### [Instructions to follow]
Go through the data below and return each line where the string "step" appears.

### [Data extract]
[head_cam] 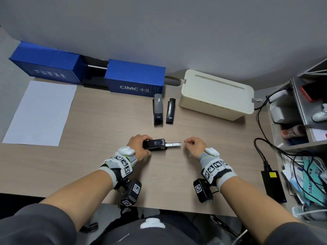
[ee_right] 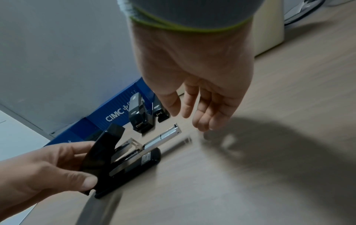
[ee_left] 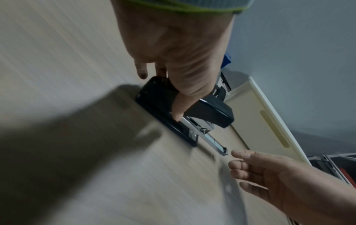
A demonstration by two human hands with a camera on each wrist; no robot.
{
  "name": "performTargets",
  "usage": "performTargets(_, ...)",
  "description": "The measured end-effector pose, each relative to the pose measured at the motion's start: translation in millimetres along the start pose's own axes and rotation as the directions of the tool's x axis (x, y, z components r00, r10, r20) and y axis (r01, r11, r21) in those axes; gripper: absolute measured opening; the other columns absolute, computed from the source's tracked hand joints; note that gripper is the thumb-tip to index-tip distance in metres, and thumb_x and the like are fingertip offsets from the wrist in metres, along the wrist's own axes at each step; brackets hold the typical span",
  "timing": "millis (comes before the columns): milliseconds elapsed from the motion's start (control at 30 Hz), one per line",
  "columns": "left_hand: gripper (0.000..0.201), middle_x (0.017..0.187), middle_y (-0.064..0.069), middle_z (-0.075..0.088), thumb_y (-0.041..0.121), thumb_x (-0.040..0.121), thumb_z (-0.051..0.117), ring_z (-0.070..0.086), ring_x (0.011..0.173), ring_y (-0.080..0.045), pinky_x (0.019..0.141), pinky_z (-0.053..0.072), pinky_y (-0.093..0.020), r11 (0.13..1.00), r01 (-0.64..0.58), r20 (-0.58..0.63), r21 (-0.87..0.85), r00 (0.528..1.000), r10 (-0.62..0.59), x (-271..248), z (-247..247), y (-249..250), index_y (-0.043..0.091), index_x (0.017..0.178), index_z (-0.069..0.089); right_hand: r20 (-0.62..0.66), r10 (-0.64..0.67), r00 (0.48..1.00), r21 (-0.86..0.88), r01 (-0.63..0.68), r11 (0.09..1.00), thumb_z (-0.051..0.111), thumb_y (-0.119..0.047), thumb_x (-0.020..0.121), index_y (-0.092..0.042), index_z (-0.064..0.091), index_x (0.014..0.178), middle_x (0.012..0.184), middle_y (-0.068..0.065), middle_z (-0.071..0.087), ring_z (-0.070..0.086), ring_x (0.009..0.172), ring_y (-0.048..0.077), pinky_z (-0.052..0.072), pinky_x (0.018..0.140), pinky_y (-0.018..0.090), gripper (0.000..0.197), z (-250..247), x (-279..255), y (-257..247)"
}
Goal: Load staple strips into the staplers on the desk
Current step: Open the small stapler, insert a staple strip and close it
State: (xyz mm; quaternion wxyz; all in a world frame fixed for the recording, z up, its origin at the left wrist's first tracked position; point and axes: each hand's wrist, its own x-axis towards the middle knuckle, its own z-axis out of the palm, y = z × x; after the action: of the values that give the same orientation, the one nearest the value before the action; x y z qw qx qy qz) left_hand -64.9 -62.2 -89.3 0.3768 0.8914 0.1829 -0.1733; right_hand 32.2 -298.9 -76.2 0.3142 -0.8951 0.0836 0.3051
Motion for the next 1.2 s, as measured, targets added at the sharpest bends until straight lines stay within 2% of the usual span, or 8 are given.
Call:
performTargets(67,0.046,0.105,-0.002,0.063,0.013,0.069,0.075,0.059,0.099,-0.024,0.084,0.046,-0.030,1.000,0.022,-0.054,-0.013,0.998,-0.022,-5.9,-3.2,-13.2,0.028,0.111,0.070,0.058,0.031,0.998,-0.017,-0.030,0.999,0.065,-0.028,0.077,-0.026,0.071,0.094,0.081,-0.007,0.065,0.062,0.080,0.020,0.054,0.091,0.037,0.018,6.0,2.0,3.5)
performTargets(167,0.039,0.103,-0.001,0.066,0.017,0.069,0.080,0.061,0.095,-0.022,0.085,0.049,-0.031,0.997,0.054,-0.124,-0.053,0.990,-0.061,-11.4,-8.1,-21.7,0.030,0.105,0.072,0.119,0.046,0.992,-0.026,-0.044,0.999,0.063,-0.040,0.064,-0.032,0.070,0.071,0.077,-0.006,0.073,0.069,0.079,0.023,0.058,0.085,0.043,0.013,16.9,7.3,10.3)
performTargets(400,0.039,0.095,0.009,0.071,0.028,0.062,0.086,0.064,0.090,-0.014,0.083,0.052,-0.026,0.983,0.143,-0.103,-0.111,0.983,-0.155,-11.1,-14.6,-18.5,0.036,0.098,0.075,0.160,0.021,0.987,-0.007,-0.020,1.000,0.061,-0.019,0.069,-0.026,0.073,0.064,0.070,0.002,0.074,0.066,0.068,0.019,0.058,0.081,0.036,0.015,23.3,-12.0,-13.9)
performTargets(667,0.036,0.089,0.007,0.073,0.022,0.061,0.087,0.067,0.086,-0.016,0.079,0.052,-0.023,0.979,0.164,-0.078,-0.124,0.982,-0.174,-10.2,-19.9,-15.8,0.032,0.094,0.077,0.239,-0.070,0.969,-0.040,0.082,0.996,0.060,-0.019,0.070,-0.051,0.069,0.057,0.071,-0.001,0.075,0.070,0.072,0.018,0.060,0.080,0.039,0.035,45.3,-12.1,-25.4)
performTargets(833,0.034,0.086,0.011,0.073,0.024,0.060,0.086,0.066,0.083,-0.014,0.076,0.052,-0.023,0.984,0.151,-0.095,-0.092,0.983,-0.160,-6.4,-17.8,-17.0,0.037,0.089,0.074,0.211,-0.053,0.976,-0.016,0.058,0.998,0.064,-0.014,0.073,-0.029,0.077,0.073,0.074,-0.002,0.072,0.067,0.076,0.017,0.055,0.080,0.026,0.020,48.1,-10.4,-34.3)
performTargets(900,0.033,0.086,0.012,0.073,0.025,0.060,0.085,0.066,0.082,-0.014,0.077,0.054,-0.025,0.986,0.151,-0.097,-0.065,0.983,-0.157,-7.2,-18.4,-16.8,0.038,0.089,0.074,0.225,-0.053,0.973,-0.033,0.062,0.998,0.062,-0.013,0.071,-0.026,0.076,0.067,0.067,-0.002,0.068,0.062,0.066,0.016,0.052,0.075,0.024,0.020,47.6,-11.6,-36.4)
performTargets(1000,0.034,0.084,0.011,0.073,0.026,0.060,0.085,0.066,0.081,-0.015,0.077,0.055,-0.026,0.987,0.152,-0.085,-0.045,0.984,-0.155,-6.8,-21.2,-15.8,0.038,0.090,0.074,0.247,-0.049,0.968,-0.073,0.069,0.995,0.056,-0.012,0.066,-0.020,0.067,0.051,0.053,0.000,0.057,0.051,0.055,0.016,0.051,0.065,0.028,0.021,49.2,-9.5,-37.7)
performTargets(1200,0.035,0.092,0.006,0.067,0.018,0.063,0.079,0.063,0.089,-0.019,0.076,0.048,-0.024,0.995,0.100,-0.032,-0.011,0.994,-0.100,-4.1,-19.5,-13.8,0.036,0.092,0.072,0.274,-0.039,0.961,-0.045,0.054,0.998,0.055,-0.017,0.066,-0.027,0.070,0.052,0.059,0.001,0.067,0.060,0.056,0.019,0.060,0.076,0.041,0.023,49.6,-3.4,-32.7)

### [Task output]
  "description": "The measured end-effector pose, each relative to the pose measured at the motion's start: translation in millimetres along the start pose's own axes and rotation as the directions of the tool's x axis (x, y, z components r00, r10, r20) and y axis (r01, r11, r21) in those axes; gripper: absolute measured opening; the other columns absolute, computed from the source's tracked hand joints; note that gripper is the thumb-tip to index-tip distance in metres, and thumb_x and the like are fingertip offsets from the wrist in metres, along the wrist's own axes at each step; brackets hold the typical span",
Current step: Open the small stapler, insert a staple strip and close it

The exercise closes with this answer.